*Brief*. Lines before the one containing "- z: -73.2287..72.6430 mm" are left out. Retype that line and the rest through the end of the material exactly.

(Beginning of Dataset excerpt)

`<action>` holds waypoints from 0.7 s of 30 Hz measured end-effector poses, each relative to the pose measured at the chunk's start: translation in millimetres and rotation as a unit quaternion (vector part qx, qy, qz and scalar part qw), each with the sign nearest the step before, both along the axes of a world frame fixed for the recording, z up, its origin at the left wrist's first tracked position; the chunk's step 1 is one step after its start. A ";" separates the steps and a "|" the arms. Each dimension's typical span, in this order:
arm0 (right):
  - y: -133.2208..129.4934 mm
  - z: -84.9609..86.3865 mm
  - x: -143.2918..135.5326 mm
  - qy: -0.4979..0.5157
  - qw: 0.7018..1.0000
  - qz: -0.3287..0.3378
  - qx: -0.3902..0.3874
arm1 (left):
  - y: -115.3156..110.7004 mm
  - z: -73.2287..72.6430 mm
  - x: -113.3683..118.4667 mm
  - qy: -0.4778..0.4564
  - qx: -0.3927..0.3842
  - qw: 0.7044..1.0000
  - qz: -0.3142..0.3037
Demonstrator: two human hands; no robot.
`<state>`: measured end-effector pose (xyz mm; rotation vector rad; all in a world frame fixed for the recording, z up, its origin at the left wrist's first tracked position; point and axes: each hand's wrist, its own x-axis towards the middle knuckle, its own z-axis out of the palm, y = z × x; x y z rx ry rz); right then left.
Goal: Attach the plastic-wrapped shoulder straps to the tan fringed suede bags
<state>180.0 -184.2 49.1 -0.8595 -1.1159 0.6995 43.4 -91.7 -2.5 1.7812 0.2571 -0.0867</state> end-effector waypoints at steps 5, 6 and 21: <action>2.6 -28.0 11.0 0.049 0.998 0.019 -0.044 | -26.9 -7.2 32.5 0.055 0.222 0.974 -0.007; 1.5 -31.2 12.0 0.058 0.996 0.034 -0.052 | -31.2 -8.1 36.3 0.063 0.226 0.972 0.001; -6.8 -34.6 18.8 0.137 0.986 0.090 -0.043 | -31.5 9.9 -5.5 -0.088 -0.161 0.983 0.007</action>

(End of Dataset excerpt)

*Exercise response*.
  - z: -73.2287..72.6430 mm
  - x: -113.3683..118.4667 mm
  - qy: -0.4778..0.4564
  - qx: -0.3927..0.3842
  - qw: 0.7044..1.0000
  - qz: -0.3142..0.3037
Demonstrator: two human hands; no robot.
`<state>`: measured end-effector pose (xyz mm; rotation vector rad; all in a world frame fixed for the recording, z up, its origin at the left wrist's first tracked position; point and axes: each hand's wrist, its own x-axis towards the middle knuckle, its own z-axis out of the palm, y = z × x; x y z rx ry rz); right then left.
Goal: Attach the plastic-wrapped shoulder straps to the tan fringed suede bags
<state>180.0 -184.2 49.1 -0.8595 -1.1159 0.6995 43.4 -91.7 -2.5 1.7812 0.2571 -0.0867</state> end-effector waypoints at steps 5, 6 and 21: <action>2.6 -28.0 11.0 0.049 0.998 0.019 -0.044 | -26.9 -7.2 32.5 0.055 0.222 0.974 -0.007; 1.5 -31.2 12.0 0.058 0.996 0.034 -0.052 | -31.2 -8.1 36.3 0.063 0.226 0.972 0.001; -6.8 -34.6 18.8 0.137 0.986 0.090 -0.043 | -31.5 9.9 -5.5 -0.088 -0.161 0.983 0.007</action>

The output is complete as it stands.